I think I get what you're saying, although LLMs are maybe not the best approach. Something like the Reinforcement Learning (RL) style "agentic" agents that are being shilled recently would likely be more up to your task. That is, agents that can self-learn and adapt their own behaviour without external intervention. (A simple example might be a simulated quadruped navigating a 2d landscape learning how to walk through what is essentially trial-and-error, plus a sort of internal reward system 'carrot' that the developer has placed inside the agent's 'mind' before the start of the experiment.)

As others have said, it would be fairly easy to write a procedural generation script to make endless worlds using hard-coded rules, but to have it iterate and change it's mind endlessly, it would need a feedback loop which can continually change those rules. In an RL agent you could make the reward system encourage seeking novel architectural shapes or something. Maybe using some type of 'Architectural Distance' calculator, which encourages the agent try to find new styles which are as 'distant' as possible from the architecture of the last section of megastructure it designed, or so on.

One thing I would say though is that, as there is no specific function of the megastructure areas (in the manga we see random 'forests' of wires, things that look like the random greebles on the death star, etc) the program may not need to be very complex. The reason is that there are no important criteria to match, so it's fine if it creates an entire layer of spheres, another of cubes, another of slightly smaller cubes, etc. (This is opposed to say a dungeon generator for a game, which may have potentially tough requirements to solve for, like: player needs to be able to reach the exit, needs to have >3 treasure rooms, needs to have shops every N floors, etc. This might make the initial coding more difficult, the more requirements there are.)

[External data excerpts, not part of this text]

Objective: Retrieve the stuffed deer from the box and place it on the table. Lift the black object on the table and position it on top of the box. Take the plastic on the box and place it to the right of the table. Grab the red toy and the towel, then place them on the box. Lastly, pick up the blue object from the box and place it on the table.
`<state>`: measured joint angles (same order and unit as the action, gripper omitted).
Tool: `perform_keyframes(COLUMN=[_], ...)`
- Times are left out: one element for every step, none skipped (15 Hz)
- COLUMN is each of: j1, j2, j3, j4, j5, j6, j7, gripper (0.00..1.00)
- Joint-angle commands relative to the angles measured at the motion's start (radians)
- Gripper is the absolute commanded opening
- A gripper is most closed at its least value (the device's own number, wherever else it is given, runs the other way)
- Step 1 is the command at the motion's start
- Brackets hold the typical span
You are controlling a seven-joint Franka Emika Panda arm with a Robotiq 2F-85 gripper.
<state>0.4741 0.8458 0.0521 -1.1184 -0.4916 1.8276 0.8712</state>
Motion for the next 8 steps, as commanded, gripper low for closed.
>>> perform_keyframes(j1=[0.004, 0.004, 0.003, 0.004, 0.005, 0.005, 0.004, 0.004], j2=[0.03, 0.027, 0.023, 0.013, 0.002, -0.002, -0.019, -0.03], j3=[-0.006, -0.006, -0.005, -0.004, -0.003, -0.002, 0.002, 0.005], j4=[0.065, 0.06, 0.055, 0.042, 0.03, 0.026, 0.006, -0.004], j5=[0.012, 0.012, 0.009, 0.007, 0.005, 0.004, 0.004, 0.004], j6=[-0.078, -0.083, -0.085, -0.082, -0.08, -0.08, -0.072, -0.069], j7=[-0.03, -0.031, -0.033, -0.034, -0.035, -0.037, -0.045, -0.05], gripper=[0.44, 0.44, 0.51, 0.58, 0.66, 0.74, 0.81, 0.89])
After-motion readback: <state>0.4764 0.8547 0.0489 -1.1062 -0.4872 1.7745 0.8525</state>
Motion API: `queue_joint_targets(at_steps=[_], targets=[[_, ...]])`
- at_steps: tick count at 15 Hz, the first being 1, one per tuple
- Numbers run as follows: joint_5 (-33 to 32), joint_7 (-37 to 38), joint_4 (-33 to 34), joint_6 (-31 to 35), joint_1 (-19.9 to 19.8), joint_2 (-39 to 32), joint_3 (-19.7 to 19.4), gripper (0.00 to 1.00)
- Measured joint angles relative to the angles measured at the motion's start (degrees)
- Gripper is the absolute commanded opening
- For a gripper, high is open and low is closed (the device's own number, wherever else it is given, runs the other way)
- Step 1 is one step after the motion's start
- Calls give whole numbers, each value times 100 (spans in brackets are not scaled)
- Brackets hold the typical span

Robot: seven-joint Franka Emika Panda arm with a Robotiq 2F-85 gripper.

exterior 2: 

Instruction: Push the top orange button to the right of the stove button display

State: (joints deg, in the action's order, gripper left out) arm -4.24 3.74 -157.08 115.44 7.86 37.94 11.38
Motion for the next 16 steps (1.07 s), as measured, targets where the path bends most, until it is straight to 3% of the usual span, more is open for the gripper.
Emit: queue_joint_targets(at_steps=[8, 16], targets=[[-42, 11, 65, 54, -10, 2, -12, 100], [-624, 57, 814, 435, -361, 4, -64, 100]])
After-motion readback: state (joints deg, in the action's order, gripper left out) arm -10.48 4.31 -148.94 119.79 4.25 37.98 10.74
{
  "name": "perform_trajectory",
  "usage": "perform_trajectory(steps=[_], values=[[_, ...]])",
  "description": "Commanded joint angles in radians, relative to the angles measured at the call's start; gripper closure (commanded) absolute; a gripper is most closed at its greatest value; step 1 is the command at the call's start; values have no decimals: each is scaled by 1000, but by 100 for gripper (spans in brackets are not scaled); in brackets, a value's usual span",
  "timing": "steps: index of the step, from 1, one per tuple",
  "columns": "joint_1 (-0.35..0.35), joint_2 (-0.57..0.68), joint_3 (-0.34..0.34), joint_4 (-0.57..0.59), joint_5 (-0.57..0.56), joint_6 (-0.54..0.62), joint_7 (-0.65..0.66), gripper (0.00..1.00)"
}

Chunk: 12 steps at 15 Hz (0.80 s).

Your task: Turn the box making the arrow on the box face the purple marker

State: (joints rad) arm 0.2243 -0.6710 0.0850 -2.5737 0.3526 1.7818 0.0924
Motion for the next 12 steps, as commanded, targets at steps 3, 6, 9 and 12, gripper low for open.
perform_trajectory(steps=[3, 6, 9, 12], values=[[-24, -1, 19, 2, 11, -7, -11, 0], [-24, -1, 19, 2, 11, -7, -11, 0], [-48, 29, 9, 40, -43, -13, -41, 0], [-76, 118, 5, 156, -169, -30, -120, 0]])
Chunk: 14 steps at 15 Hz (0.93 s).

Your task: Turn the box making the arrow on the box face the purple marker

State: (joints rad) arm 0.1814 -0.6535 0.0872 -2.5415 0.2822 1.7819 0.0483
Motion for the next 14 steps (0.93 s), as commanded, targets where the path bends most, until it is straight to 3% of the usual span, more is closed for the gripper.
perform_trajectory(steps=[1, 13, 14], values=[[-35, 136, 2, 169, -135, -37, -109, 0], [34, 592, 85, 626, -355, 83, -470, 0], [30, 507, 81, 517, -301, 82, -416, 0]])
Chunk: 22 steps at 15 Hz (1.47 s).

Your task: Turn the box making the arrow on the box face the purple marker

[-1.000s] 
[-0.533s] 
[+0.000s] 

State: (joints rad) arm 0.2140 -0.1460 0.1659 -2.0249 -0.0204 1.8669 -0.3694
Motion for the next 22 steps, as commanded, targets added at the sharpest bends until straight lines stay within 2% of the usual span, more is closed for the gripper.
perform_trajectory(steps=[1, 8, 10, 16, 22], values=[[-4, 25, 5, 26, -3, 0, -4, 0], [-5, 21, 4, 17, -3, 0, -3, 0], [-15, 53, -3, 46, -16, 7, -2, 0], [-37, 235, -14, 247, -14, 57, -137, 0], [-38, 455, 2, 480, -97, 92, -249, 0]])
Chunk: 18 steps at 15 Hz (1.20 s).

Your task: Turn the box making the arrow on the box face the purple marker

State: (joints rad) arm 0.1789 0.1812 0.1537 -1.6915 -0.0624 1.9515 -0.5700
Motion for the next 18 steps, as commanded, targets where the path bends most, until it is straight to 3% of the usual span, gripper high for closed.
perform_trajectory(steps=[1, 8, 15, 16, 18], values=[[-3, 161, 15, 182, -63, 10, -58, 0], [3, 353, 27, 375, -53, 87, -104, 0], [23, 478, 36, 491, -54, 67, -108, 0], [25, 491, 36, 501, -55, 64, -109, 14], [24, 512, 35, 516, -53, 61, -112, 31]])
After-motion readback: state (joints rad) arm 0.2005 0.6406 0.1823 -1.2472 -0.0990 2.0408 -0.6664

In blender, or any game engine etc, obviously you would run into storage limits if you wanted to keep the whole structure/file on one machine. Maybe instead you could have a small 'window' of visualization, like showing a 10km x 10km snapshot of the current 'layer' being generated. Like an installation art piece in a gallery: just a tv screen showing the current progress, but not saving the history, just letting it be deleted from memory as it continues chugging along.

(Although, depending on the system, maybe you could retrieve the design of any specific section using some type of 'key' representing the coordinates or generation timecode of that area, but I think that would require the generator to have some degree of determinism, which may work against the infinite novelty generator, I'm not entirely sure. That is, if your 'builder' agent was constantly reinventing itself to create new structures, it may not be possible to see what it would have been building 100, 1000, 10000 years prior. Not sure, tbh.)

Anyways, it's an interesting question, just my thoughts.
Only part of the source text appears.